» **REQUIRED ACTION**
Among the entries that follow, find the lines holding "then" and say how many there are, with no other words.
Segment Start: SUPPLIED ENTRIES
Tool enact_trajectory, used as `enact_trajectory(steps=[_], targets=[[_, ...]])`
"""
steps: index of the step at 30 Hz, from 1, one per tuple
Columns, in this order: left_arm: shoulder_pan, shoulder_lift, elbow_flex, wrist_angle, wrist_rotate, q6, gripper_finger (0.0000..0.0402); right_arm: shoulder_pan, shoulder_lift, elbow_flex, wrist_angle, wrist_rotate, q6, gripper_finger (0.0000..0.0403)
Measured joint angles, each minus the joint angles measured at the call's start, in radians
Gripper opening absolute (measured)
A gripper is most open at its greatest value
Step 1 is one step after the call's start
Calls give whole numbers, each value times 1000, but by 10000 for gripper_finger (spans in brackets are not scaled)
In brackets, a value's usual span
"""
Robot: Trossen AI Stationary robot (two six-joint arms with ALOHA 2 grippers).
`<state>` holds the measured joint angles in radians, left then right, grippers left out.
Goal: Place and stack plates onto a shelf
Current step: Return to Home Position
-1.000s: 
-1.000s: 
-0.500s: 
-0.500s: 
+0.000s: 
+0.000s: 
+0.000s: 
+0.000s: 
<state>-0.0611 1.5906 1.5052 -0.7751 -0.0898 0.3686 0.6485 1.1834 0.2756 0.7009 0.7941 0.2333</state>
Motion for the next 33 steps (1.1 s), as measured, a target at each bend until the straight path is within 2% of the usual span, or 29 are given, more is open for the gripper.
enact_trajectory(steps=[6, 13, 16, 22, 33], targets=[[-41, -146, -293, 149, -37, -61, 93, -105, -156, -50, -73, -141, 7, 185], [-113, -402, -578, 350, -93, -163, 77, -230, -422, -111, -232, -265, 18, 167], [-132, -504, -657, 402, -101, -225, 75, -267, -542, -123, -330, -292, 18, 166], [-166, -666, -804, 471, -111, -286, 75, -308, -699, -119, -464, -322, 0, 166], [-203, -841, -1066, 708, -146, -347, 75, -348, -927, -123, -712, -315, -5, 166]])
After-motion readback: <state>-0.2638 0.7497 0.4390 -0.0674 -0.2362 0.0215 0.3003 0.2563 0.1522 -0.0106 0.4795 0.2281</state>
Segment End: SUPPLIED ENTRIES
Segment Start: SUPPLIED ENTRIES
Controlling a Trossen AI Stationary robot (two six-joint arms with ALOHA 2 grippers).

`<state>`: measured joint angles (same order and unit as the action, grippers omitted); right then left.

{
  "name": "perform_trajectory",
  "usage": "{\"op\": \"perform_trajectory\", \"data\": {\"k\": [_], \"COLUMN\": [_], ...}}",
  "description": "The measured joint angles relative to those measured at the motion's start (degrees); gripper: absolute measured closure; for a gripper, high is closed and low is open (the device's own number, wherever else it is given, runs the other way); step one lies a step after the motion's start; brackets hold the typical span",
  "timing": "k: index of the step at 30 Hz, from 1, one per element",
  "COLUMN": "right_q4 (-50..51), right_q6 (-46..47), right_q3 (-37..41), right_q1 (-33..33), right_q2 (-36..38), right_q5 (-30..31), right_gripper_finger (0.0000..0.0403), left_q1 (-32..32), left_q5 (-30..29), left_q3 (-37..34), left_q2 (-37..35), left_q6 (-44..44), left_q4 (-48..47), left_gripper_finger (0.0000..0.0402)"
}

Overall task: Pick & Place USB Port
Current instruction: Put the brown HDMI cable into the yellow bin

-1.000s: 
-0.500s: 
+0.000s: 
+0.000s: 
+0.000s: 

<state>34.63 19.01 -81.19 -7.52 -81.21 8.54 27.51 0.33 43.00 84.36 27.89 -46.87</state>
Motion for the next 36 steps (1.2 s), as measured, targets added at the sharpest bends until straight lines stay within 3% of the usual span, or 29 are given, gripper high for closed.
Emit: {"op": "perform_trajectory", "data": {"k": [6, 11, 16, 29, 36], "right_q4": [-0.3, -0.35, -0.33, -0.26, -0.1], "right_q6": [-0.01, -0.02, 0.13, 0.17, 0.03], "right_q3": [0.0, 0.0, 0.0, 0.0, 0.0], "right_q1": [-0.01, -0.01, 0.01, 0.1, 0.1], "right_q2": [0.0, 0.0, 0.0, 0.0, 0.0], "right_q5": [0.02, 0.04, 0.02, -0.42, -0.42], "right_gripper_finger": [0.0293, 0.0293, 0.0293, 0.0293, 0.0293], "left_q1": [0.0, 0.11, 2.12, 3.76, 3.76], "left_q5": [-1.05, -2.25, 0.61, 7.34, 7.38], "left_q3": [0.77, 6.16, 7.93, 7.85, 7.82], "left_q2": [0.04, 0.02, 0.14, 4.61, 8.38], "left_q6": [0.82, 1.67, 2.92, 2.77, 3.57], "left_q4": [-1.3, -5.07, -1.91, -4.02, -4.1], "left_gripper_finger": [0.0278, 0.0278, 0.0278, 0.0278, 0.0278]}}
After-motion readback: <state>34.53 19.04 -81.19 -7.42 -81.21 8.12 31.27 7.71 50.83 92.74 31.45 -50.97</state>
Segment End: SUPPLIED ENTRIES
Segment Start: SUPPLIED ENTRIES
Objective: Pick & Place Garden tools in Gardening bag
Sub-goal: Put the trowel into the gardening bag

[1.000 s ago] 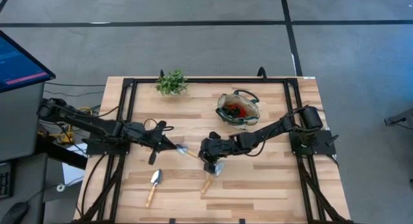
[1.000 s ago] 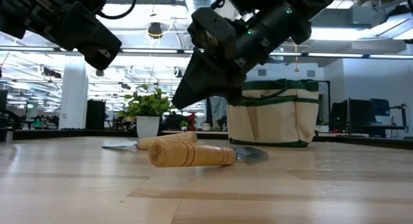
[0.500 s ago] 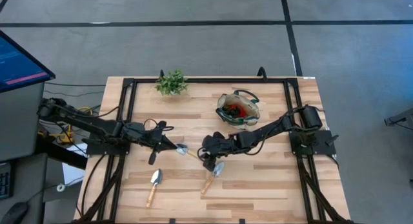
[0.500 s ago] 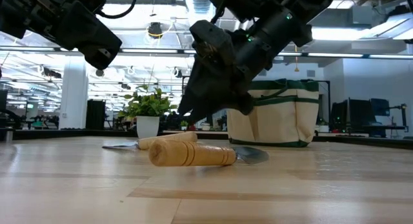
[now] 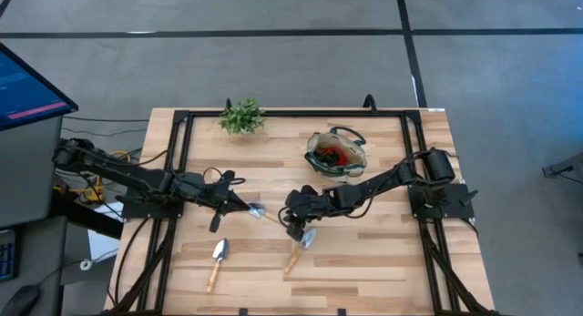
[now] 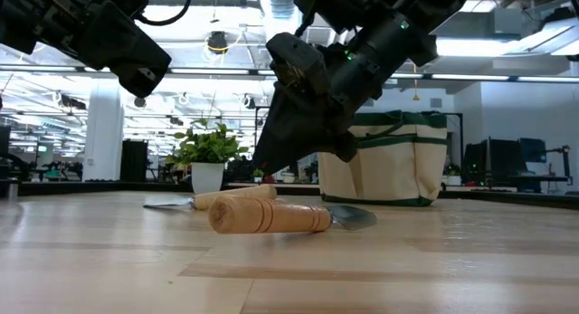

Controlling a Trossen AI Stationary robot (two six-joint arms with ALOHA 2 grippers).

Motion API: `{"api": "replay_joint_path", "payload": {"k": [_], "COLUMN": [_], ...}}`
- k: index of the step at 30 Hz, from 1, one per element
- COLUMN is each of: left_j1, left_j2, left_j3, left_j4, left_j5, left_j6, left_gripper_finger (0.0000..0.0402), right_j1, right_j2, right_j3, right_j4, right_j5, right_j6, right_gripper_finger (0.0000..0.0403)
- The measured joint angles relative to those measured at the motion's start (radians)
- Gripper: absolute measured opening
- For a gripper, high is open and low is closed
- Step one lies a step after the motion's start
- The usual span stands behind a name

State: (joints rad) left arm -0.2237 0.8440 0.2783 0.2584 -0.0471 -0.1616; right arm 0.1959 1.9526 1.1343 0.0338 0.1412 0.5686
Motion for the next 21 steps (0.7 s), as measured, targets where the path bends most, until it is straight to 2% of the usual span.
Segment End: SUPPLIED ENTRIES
» **EXERCISE RESULT**
2